WHAT THE TASK ASKS. Show each line from the records below in which the word "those" occurs.

RECORDS FOR THIS TASK.
================================

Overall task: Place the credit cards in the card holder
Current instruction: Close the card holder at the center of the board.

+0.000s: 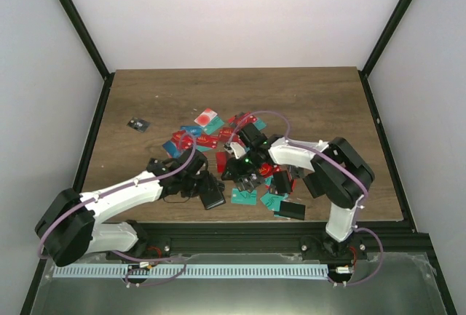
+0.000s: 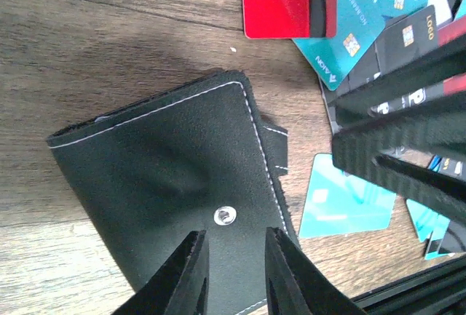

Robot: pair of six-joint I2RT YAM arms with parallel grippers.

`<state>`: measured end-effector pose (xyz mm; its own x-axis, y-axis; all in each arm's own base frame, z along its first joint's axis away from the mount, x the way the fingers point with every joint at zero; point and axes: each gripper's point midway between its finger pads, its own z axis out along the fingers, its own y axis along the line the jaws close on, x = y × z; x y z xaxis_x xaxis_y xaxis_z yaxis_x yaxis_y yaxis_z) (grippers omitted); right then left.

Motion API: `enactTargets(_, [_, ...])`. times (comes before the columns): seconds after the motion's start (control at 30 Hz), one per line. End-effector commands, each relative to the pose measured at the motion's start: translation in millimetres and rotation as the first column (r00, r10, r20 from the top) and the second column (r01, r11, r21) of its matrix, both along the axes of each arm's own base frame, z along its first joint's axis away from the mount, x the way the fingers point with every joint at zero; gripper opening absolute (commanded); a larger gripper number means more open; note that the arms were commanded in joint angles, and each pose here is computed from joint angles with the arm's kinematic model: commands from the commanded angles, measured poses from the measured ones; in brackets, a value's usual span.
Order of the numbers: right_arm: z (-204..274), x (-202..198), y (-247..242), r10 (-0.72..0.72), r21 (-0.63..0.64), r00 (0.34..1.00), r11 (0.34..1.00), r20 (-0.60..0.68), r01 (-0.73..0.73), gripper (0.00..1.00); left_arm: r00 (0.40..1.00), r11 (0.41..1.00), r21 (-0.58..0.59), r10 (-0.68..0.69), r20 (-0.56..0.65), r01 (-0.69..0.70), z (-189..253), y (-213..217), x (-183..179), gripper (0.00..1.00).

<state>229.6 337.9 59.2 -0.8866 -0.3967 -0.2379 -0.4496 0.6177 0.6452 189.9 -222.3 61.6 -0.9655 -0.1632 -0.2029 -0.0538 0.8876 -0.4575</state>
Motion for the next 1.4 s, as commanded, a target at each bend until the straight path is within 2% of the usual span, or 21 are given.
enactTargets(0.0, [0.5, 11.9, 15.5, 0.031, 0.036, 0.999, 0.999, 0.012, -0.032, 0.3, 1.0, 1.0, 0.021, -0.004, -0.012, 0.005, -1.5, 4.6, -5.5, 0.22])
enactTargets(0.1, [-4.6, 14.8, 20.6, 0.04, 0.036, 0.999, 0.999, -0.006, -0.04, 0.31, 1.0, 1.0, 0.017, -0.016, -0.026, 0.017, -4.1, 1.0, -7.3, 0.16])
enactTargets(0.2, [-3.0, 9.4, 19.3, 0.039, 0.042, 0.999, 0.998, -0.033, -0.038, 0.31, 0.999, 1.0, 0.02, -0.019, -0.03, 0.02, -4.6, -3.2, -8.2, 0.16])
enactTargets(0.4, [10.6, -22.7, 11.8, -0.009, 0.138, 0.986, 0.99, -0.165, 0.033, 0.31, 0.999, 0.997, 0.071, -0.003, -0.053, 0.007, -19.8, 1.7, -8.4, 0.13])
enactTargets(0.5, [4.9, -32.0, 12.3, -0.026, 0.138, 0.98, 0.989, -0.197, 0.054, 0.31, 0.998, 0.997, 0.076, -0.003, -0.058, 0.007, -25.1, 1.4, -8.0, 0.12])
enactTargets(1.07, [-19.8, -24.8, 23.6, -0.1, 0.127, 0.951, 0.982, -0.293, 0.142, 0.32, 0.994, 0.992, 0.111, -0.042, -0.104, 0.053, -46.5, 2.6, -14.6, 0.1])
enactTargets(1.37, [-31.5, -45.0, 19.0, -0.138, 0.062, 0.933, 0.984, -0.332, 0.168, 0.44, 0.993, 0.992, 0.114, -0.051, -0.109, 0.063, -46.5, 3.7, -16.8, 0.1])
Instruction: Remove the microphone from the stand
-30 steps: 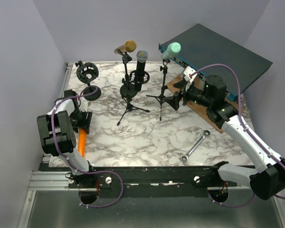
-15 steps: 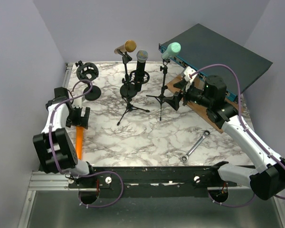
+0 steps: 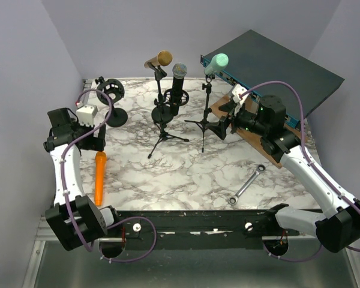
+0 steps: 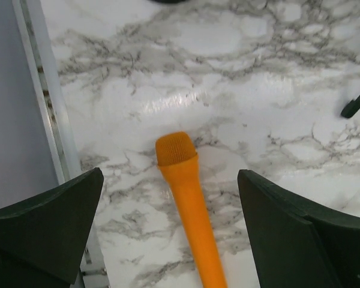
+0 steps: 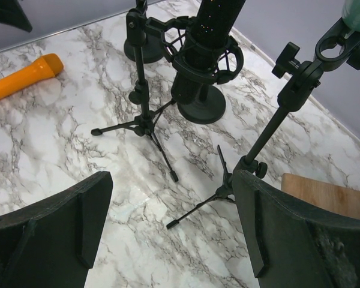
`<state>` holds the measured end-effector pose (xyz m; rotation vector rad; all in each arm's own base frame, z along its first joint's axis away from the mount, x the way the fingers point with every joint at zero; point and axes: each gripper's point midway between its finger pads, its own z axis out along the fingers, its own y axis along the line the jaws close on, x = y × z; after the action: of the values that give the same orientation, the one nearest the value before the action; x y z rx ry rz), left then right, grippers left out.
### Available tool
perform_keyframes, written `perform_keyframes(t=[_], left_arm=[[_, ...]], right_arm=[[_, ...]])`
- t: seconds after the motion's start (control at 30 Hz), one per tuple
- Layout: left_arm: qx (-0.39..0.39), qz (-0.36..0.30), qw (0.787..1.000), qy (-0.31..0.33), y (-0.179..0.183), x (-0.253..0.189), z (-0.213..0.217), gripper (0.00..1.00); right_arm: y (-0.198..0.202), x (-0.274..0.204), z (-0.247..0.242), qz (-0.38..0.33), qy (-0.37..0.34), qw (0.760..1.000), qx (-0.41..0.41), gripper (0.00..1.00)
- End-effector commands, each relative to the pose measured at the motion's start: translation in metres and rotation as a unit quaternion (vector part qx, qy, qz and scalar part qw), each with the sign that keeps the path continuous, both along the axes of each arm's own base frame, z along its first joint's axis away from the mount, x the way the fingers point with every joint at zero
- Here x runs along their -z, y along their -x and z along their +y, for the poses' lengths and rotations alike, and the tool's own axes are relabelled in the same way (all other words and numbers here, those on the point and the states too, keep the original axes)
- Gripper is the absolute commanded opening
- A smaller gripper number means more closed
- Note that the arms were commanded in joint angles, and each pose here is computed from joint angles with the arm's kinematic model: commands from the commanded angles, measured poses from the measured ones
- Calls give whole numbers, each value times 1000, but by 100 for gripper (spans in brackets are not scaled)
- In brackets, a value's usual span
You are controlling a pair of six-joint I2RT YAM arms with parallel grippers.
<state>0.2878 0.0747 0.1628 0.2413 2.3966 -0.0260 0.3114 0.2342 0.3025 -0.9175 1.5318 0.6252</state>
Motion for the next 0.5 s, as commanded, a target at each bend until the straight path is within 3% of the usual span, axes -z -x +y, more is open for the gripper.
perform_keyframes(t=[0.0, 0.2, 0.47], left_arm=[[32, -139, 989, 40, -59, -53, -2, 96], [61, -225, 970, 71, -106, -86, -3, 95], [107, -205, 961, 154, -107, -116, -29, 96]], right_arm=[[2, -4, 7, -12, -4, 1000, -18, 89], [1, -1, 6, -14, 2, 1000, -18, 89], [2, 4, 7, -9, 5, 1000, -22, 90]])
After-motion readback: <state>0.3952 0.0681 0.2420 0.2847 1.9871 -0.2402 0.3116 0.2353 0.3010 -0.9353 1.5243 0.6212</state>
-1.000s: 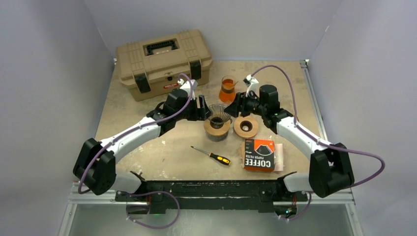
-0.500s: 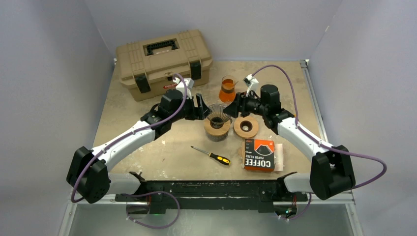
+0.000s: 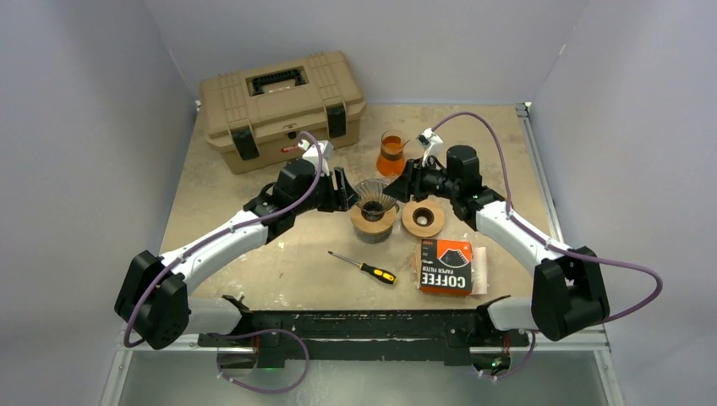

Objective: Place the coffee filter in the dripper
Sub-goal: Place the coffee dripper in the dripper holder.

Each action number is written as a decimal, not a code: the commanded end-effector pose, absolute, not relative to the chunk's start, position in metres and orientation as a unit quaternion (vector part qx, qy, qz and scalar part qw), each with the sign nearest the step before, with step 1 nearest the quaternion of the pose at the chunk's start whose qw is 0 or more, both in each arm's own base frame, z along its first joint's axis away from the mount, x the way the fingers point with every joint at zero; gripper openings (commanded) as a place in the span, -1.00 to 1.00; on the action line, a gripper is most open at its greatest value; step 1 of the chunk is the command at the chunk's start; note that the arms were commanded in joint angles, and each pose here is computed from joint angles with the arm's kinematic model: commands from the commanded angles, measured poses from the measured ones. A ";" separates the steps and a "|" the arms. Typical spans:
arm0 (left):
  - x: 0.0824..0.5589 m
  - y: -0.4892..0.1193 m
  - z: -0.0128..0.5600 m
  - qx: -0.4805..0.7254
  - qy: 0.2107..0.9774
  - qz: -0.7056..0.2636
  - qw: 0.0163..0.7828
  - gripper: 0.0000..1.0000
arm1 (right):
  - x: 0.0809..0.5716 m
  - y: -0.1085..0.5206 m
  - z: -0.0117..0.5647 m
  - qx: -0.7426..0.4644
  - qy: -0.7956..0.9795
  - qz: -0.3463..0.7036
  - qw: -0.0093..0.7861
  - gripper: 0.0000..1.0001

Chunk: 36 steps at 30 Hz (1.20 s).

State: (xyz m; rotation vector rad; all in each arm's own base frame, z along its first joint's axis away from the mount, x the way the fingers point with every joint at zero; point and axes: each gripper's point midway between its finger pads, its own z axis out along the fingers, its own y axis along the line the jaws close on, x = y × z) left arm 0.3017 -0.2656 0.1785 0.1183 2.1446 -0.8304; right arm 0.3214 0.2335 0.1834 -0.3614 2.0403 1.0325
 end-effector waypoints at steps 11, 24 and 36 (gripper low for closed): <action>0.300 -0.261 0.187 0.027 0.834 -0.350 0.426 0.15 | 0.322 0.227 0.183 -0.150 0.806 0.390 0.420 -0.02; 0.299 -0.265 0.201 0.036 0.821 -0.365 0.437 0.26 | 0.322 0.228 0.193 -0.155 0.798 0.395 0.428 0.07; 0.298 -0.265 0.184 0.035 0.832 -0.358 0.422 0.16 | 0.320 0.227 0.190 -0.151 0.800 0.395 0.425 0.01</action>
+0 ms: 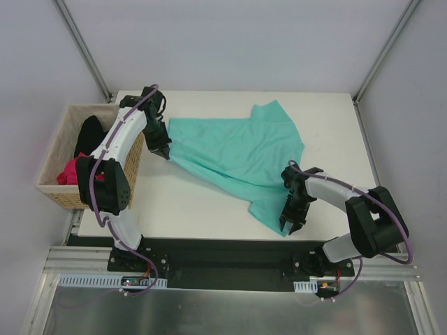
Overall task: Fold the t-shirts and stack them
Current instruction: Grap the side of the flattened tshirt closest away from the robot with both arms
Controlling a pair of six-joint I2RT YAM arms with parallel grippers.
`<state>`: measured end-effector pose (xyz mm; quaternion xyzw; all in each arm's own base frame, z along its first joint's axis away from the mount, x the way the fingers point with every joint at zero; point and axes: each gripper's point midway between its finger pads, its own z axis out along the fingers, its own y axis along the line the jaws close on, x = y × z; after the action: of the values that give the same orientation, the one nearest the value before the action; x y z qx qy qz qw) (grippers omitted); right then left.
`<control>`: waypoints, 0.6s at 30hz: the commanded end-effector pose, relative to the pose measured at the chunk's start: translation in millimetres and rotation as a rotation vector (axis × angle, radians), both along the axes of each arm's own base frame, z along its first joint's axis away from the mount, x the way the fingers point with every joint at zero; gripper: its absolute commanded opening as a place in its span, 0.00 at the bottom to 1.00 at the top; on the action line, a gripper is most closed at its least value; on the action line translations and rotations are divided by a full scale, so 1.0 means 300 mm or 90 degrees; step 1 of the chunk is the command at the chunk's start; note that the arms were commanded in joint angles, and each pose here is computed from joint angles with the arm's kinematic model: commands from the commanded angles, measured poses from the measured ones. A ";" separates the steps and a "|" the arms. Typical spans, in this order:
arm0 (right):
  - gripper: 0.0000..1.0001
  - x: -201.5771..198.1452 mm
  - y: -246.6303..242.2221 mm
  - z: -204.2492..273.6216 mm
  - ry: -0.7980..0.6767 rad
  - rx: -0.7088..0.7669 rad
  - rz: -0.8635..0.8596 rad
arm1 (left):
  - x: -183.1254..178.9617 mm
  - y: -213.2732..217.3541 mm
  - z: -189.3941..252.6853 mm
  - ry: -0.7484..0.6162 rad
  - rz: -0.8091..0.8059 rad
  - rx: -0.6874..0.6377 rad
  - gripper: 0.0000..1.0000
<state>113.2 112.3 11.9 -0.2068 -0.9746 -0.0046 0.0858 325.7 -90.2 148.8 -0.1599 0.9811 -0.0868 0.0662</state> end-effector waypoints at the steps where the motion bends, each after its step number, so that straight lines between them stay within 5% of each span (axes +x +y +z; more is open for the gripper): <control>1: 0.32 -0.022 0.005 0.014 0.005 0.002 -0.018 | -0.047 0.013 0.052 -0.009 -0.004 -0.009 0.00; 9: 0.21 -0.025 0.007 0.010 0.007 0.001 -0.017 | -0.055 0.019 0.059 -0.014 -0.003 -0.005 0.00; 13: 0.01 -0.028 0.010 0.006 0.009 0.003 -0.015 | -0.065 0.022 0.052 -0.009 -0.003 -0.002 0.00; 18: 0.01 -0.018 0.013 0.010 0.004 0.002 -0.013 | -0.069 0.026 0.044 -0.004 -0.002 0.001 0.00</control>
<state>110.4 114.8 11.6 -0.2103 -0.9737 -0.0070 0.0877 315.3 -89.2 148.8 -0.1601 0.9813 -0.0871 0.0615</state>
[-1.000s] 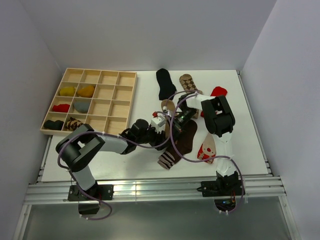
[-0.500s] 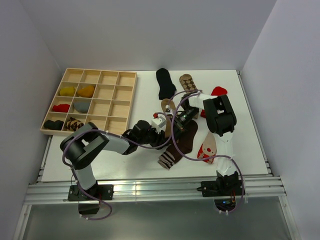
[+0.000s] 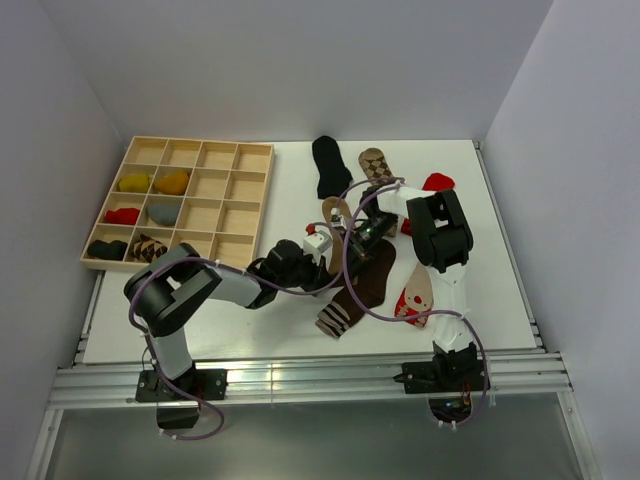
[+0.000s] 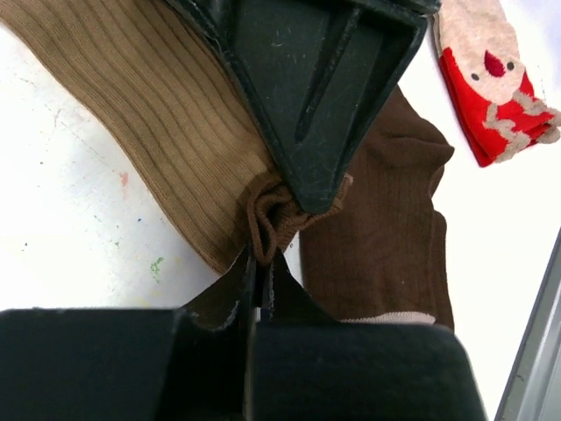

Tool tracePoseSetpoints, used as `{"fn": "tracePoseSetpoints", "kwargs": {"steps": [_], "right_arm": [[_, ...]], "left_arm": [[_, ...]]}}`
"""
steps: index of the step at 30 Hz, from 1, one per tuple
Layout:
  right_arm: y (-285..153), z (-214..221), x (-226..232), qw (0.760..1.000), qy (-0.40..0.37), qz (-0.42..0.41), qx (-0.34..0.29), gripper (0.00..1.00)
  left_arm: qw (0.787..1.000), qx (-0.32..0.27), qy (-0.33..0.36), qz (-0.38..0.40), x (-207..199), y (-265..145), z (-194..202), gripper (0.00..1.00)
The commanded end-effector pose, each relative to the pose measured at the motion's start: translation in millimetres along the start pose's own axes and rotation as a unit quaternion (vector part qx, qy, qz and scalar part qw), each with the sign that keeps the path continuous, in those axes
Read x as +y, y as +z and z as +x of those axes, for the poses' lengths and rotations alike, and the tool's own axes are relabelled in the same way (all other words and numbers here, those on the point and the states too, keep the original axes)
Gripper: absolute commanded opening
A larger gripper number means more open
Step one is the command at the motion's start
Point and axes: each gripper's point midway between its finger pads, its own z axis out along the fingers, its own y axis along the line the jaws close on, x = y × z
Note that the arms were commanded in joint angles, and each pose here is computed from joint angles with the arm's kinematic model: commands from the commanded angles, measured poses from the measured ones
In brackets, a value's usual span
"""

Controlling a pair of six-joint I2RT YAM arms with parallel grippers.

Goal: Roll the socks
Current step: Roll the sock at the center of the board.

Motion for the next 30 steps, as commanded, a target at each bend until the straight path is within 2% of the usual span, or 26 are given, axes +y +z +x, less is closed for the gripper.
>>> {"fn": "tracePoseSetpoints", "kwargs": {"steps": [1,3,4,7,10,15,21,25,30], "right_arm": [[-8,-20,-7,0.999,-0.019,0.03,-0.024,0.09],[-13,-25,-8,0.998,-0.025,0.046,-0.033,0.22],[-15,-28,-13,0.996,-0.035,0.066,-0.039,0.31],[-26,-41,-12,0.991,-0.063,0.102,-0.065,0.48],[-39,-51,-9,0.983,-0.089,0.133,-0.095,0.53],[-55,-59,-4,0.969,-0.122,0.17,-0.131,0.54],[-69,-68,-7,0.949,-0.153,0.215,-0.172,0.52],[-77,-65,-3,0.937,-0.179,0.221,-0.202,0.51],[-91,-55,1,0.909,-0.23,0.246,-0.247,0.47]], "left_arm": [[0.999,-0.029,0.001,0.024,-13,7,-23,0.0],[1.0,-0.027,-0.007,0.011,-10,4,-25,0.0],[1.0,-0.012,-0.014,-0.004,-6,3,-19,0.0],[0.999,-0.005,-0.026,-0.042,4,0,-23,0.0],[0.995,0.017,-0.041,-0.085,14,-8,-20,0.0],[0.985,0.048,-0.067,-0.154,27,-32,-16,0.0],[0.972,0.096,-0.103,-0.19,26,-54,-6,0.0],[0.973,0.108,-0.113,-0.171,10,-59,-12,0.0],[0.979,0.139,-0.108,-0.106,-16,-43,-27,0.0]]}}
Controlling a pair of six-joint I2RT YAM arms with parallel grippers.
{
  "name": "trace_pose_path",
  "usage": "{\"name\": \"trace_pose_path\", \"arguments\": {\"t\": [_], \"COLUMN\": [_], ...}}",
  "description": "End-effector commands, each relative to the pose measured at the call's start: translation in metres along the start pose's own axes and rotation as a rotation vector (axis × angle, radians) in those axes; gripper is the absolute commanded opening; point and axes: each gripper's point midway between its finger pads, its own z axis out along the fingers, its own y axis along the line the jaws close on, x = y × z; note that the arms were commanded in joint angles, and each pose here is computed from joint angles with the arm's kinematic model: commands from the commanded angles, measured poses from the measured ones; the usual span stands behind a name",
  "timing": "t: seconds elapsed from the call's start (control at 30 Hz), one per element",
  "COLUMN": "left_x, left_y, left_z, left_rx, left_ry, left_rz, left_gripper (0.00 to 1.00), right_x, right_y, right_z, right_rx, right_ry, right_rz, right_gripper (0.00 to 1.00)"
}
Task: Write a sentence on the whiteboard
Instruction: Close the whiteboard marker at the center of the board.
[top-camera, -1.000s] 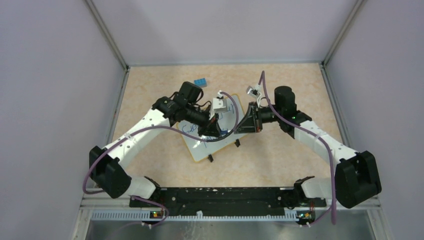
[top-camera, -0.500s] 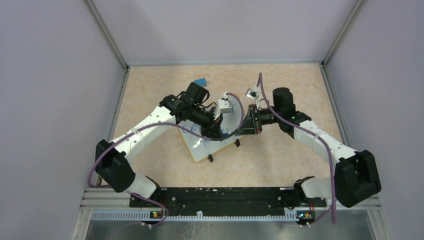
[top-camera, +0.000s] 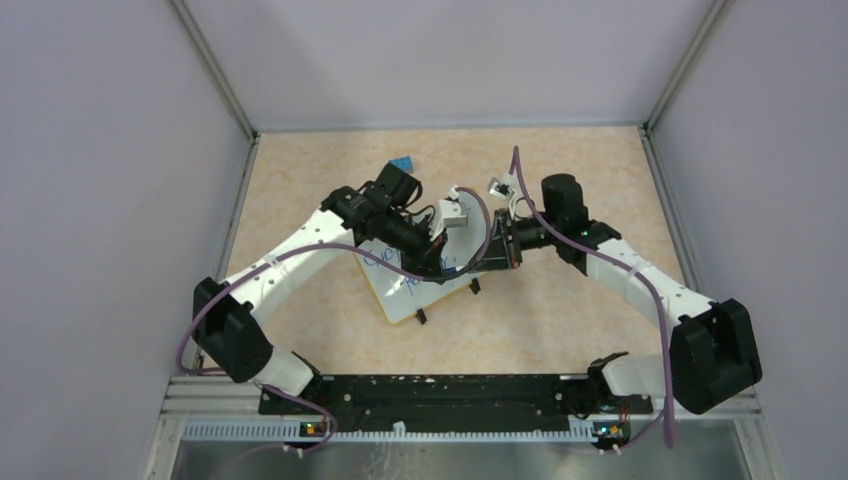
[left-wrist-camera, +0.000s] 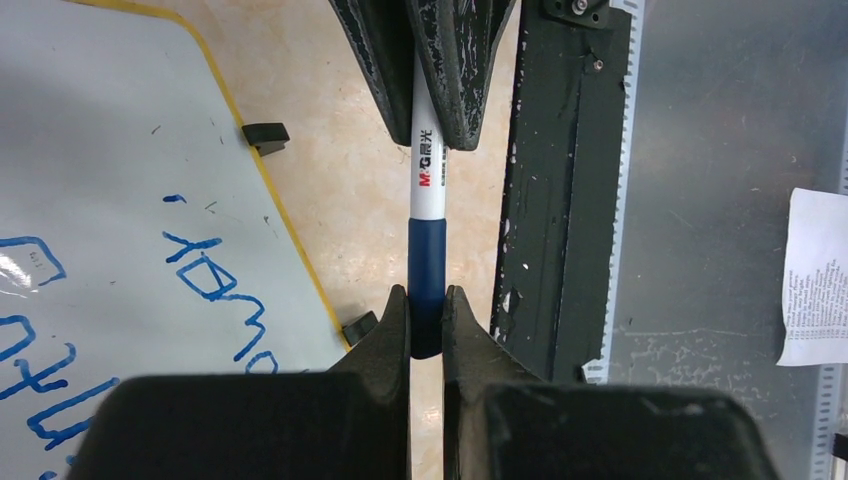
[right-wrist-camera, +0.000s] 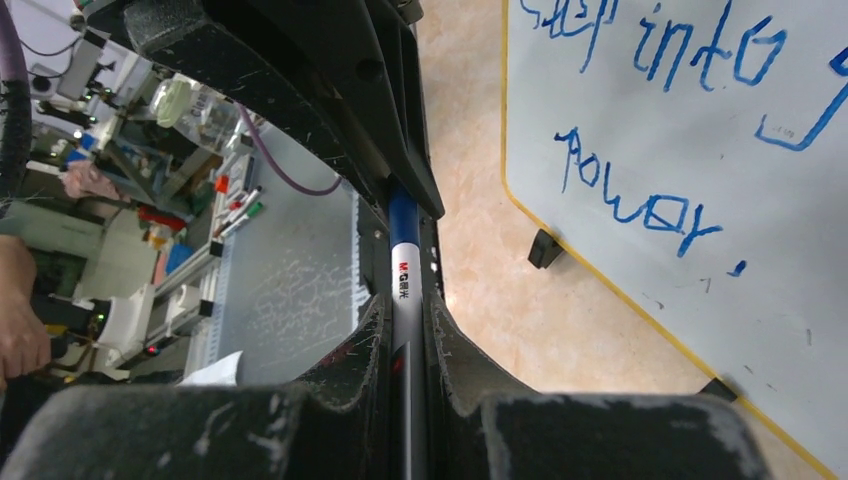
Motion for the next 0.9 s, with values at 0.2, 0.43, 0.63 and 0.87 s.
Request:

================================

ANSWER AREA.
- Here x runs along their -z, y along their -x and z along their +y, for the poses' lengths and rotations alike, and the tool's own axes are relabelled in the same way (all other words and numbers here, those on the point and the states too, keep the original axes)
The commanded end-effector pose, each relative to the pose measured at the motion's start: translation in millimetres along the start pose's own axes and rotation as a unit quaternion (vector part qx, qy, qz and scalar part qw), each with the sign that keeps the path continuous, in those axes
Read x as +y, y as +z and z as +x of those axes, for the poses' lengths and rotations alike, and the tool's own axes are relabelled in the same way (all other words and numbers here, those on the point and the states too, keep the original axes)
  "description": "End-effector commands, each relative to the pose measured at the call's start: translation in metres along the start pose's own axes and rotation as a rotation vector (axis × angle, radians) in those axes; gripper is the absolute commanded opening; point and axes: each gripper's point midway between its finger pads, its own z axis out along the fingers, its own y axis along the line the jaws close on, x = y × z; note that the arms were commanded in joint angles, and each pose here is computed from joint angles with the arm's kinematic model: commands from the commanded angles, measured poses from the measured ones; the usual span stands behind a name",

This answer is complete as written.